Quote exactly and only this range of lines in the data below: the line that holds "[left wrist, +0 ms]" to the line that holds "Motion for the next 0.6", both included.

== Segment start ==

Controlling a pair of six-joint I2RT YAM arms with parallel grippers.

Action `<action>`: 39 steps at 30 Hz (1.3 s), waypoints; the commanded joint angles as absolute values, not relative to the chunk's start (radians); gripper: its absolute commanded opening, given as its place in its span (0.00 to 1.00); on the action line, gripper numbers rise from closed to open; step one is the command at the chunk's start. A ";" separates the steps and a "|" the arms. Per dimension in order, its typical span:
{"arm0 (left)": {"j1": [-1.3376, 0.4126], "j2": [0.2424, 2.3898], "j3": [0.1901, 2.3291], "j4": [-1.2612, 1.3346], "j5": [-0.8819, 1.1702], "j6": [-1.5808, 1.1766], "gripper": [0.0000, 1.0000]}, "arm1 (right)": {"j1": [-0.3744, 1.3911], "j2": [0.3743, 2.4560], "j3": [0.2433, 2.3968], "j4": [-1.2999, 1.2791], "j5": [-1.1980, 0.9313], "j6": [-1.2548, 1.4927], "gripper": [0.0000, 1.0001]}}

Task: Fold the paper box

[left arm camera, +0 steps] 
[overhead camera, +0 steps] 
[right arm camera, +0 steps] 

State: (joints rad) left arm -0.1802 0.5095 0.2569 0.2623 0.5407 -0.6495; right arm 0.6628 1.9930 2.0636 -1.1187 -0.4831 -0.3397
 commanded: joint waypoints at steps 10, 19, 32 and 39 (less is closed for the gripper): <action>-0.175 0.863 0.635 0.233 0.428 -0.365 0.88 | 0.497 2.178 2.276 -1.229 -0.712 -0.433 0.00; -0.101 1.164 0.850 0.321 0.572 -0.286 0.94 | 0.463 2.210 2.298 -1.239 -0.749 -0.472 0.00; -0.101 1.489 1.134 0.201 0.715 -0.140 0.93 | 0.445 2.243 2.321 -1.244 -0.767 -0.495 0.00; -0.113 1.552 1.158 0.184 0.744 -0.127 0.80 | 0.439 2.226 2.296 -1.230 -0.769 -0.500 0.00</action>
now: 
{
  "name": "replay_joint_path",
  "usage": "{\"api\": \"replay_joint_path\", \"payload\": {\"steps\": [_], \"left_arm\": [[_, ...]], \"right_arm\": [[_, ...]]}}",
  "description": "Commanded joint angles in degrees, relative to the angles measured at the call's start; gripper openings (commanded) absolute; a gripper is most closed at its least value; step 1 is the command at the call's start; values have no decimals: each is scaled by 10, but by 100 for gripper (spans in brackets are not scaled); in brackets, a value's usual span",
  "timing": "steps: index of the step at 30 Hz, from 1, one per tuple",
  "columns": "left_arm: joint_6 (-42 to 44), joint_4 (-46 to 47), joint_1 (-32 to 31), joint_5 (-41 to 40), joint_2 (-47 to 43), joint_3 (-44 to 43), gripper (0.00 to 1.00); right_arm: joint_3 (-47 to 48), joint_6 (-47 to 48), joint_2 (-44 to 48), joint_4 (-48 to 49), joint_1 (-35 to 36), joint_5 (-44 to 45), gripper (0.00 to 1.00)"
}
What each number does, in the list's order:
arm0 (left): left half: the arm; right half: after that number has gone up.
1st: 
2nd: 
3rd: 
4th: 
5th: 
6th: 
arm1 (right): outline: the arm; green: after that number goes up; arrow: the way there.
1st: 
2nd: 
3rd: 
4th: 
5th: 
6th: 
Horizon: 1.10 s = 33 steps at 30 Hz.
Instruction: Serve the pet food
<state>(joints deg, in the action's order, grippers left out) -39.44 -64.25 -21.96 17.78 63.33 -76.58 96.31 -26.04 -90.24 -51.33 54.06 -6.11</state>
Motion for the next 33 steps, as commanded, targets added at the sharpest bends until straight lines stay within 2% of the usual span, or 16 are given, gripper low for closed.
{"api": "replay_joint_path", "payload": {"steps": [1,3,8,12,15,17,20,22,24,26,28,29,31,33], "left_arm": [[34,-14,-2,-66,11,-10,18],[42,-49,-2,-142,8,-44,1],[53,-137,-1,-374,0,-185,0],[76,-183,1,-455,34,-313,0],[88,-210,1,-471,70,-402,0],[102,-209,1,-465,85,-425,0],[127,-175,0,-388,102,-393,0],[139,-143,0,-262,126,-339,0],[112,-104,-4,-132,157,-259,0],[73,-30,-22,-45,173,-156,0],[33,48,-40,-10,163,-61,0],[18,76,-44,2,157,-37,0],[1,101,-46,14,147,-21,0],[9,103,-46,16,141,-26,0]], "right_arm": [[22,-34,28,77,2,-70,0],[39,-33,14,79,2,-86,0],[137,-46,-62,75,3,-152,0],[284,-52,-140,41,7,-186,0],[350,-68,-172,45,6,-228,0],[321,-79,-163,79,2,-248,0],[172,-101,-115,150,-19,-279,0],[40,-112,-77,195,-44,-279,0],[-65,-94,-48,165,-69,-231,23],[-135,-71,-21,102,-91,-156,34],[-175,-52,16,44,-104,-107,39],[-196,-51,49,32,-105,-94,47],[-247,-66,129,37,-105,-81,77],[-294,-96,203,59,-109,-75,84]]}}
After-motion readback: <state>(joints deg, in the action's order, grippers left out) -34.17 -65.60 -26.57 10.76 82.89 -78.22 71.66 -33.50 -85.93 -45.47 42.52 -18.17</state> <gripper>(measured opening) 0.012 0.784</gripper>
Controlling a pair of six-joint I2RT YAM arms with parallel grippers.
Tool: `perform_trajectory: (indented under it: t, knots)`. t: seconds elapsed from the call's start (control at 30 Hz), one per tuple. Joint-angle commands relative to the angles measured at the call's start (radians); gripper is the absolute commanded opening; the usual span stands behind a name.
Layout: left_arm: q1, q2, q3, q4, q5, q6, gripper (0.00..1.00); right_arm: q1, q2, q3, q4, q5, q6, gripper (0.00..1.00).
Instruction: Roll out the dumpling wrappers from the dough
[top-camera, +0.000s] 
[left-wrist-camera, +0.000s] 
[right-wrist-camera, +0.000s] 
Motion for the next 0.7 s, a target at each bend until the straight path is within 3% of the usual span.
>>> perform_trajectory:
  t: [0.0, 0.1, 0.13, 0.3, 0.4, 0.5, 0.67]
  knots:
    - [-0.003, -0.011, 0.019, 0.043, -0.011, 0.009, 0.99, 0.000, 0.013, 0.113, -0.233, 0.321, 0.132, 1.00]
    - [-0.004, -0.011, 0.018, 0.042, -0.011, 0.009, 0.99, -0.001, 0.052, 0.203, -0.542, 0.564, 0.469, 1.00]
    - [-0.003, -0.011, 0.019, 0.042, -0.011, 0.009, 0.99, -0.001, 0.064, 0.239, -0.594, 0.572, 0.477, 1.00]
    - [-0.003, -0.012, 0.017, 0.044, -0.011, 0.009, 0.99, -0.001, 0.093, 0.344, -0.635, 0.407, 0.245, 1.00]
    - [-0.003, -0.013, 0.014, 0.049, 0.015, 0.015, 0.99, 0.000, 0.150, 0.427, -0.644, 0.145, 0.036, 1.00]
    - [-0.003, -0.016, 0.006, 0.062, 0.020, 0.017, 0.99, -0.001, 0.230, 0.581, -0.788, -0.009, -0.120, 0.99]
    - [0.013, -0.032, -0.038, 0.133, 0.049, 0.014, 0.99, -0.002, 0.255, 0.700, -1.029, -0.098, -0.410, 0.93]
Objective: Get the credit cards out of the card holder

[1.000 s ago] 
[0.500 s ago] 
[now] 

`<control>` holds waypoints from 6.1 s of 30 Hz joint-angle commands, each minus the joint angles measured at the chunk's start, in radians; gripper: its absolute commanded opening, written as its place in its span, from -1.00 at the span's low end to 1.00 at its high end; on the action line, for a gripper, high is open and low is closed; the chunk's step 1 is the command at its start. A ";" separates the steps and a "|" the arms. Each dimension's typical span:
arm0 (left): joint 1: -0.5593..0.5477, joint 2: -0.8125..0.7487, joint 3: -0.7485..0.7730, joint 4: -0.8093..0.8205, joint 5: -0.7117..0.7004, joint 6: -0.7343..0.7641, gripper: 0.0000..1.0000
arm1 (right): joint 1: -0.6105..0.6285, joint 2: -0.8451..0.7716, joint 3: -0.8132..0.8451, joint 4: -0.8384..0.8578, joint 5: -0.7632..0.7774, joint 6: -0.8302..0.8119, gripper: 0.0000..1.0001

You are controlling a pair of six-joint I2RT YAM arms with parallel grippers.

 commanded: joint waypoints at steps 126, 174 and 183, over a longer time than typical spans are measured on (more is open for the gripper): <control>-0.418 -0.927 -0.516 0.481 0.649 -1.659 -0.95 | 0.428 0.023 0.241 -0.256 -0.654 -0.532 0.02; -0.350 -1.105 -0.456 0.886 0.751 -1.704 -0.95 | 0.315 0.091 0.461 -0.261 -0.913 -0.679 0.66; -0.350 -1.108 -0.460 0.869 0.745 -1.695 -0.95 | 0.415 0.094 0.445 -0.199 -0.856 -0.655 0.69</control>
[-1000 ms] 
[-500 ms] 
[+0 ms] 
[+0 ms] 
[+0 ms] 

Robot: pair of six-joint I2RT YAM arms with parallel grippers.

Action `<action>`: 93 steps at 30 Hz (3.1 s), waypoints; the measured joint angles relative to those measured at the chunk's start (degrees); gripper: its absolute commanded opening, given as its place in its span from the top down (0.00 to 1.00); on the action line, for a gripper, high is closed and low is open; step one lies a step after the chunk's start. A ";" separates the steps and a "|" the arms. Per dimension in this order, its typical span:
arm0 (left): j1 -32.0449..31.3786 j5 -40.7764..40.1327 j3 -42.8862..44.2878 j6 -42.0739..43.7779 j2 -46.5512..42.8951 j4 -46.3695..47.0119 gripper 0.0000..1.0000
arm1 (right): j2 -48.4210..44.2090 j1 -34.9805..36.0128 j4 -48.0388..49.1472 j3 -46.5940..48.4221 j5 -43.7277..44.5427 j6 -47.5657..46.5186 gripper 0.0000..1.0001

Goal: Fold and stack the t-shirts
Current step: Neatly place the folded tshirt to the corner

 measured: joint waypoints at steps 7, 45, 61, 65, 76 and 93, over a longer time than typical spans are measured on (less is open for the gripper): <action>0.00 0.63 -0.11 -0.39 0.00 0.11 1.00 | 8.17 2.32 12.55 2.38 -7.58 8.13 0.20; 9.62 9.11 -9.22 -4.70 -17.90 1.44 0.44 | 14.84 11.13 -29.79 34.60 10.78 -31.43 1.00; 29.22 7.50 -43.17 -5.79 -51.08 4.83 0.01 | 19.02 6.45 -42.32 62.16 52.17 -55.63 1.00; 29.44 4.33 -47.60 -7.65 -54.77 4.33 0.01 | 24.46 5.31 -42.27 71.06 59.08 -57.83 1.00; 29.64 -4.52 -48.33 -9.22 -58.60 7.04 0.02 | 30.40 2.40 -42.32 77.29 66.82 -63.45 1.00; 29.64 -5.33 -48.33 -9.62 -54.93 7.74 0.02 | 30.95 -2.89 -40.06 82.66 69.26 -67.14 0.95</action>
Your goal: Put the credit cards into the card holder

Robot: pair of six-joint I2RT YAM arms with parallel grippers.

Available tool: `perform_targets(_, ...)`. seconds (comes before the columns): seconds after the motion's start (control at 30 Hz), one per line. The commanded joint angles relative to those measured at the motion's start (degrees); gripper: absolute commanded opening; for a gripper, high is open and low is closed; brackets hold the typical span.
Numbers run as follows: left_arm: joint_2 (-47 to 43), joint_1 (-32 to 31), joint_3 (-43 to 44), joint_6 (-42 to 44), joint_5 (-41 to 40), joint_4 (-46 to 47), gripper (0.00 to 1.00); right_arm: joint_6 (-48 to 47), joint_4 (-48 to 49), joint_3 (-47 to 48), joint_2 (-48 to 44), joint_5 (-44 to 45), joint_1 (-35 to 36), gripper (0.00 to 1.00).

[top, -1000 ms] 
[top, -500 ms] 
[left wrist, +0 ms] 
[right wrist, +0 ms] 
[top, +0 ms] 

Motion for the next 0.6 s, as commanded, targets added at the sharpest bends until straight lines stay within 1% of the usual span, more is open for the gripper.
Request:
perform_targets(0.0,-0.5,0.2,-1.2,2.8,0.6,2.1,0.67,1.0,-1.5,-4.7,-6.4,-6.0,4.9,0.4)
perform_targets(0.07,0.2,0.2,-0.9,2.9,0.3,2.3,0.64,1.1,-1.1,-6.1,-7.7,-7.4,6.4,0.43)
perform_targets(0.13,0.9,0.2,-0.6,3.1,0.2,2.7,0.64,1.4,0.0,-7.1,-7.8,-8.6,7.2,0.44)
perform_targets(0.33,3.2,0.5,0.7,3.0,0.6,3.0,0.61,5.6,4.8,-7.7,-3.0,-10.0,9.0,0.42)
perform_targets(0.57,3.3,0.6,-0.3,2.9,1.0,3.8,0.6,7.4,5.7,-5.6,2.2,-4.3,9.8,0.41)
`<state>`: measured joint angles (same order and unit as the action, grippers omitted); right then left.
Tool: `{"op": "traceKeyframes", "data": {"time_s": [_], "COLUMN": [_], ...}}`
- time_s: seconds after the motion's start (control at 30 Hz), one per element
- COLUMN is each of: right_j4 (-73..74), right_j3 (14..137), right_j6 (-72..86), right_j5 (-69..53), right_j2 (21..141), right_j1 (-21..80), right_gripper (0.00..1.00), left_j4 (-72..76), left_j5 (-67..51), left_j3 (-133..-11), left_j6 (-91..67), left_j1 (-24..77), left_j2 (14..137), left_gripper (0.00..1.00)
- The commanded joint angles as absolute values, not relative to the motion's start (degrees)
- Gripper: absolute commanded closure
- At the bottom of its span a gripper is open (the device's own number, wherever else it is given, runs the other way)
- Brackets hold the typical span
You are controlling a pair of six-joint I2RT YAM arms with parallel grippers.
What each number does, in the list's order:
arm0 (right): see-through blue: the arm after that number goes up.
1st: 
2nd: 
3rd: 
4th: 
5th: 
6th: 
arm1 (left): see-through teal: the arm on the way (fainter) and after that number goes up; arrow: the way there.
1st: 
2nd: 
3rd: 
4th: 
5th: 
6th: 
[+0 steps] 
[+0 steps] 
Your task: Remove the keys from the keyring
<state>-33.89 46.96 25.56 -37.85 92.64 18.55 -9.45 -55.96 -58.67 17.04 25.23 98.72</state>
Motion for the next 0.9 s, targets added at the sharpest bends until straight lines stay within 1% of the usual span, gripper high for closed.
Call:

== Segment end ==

**ANSWER TO THIS PROBLEM:**
[left wrist, +0 ms] 
[right wrist, +0 ms] 
[top, +0 ms] 

Motion for the next 0.6 s, as commanded, targets added at the sharpest bends until straight lines stay within 1% of the usual span, more is open for the gripper.

The complete output has now been given.